• **Task description**
Provide the number of lines below containing the word "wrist", without any other words.

===== Data segment

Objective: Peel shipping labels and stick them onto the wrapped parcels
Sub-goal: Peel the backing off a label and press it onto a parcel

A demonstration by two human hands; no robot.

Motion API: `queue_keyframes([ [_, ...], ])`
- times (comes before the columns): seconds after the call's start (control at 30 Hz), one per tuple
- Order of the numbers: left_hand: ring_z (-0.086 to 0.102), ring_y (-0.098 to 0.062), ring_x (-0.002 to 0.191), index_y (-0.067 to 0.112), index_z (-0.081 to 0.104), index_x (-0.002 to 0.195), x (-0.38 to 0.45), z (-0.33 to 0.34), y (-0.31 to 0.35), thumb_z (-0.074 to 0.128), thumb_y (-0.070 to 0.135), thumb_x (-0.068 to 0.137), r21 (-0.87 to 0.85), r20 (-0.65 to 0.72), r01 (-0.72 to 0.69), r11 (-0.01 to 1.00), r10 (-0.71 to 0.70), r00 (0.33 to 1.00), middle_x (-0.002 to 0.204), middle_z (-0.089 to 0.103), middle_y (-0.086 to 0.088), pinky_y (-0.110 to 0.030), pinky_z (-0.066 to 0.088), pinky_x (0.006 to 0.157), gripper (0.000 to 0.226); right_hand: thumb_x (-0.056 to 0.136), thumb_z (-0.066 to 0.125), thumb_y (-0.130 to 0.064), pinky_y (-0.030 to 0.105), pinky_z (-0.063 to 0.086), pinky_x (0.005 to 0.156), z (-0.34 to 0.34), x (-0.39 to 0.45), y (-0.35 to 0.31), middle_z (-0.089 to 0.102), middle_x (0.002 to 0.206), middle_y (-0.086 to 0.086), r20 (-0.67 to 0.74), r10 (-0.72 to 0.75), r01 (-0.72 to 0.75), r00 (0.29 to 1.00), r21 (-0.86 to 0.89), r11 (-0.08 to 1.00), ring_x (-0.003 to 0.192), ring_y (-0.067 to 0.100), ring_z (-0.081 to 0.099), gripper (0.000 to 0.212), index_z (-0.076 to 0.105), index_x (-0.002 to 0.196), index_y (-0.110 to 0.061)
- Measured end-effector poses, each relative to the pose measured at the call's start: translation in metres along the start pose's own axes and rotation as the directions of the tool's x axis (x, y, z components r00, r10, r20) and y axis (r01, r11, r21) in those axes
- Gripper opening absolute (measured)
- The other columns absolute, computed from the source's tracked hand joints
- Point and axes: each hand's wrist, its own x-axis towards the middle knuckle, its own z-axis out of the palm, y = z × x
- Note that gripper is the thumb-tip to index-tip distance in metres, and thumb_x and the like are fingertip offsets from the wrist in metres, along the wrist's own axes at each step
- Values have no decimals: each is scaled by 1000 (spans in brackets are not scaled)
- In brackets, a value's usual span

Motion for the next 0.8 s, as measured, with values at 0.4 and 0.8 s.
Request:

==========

• **Your response**
2